Problem to work on: Transcribe exactly the line that contains "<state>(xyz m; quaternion" and all lines following it to the end of the material below; omit everything else.

Dataset extract:

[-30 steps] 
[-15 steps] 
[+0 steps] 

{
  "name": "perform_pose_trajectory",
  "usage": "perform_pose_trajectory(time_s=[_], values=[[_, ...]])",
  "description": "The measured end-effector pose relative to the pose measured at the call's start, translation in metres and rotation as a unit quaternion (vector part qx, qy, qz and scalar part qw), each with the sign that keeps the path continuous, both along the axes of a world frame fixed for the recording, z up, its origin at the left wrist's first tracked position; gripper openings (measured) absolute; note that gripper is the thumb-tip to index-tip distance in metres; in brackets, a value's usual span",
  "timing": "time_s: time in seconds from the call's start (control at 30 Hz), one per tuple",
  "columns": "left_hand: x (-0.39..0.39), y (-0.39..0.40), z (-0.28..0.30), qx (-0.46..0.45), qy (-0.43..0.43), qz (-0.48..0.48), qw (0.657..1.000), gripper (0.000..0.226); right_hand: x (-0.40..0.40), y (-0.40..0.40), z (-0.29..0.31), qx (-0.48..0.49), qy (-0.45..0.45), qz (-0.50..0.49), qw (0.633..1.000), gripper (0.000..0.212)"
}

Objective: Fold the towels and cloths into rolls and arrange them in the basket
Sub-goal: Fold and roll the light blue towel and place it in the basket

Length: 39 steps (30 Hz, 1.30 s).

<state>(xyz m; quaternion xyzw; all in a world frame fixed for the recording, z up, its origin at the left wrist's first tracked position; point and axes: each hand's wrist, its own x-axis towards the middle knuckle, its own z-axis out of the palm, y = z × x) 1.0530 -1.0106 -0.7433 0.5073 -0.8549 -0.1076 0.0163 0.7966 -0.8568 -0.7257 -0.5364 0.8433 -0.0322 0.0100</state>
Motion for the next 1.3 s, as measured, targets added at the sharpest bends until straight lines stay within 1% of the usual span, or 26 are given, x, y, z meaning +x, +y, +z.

Task solution:
<state>(xyz m; quaternion xyzw; all in a world frame fixed for the recording, z up, its origin at the left wrist's first tracked position; point and axes: each hand's wrist, its own x-axis towards the middle knuckle, its own z-axis out of the palm, y = z × x) 1.0530 -1.0106 -0.7433 0.5073 -0.8549 -0.1076 0.0163 0.7966 -0.8568 -0.7257 -0.5364 0.8433 -0.0322 0.0100</state>
Motion for the next 1.3 s, as measured, targets added at the sharpest bends until straight lines stay within 1% of the usual span, or 26 are given, x, y, z meaning +x, +y, +z.

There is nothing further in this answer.